◆ **Task to carry out**
Your answer should be the lines below from the one holding "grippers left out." through the one holding "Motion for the", copied exactly and with nothing else.

*** Information supplied ***

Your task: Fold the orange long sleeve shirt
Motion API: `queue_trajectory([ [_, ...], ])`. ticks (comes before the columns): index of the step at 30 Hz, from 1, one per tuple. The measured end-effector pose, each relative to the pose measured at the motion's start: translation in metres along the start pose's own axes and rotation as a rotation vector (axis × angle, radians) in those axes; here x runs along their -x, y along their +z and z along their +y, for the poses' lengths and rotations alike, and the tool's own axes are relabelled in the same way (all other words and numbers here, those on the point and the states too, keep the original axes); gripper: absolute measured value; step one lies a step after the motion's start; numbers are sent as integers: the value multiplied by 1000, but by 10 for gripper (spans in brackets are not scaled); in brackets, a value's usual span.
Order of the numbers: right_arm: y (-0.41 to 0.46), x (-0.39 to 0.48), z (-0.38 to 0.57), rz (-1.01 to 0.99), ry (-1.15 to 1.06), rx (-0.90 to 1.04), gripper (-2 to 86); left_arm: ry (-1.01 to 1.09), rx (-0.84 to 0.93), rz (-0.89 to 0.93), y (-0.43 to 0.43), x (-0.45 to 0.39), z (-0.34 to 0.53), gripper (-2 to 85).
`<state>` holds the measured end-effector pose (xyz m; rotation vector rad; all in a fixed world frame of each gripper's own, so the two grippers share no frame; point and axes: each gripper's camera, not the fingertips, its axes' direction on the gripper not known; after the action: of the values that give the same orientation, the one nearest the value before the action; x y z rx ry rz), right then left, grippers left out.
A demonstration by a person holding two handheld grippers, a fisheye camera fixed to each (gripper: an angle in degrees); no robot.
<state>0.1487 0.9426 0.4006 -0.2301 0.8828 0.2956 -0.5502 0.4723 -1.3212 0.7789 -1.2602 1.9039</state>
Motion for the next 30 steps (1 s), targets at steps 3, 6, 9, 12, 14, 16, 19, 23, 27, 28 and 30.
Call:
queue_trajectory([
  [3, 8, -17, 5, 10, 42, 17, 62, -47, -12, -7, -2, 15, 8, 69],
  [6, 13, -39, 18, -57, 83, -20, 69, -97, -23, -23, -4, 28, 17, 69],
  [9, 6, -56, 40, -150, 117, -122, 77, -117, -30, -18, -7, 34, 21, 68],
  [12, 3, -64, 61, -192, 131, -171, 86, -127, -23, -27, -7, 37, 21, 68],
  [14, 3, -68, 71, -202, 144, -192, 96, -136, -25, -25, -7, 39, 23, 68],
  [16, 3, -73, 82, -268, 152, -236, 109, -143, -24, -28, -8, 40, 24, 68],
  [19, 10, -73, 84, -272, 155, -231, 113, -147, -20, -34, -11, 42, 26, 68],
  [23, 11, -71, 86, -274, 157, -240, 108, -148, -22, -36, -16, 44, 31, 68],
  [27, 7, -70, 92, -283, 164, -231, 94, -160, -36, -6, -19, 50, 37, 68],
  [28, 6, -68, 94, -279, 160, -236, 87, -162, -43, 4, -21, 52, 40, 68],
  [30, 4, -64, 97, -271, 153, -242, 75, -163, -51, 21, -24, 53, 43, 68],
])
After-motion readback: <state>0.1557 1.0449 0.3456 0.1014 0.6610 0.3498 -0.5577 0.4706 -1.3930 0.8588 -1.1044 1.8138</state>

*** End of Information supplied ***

◆ **Answer space**
`<state>` holds the measured end-effector pose (xyz m; rotation vector rad; all in a fixed world frame of each gripper's own, so the two grippers share no frame; point and axes: each gripper's camera, not the fingertips, its axes' direction on the gripper not known; after the action: of the values that give the same orientation, the one nearest the value before the action; x y z rx ry rz), right then left, grippers left out.
A demonstration by a person holding two handheld grippers, a fisheye camera fixed to each (gripper: an angle in degrees); no robot.
<state>0.1487 0.9426 0.4006 -0.2301 0.8828 0.2956 -0.5502 0.4723 -1.3212 0.7789 -1.2602 1.9039</state>
Motion for the next 30 steps (1 s), targets at steps 3, 6, 9, 12, 14, 16, 19, 23, 27, 28 and 30.

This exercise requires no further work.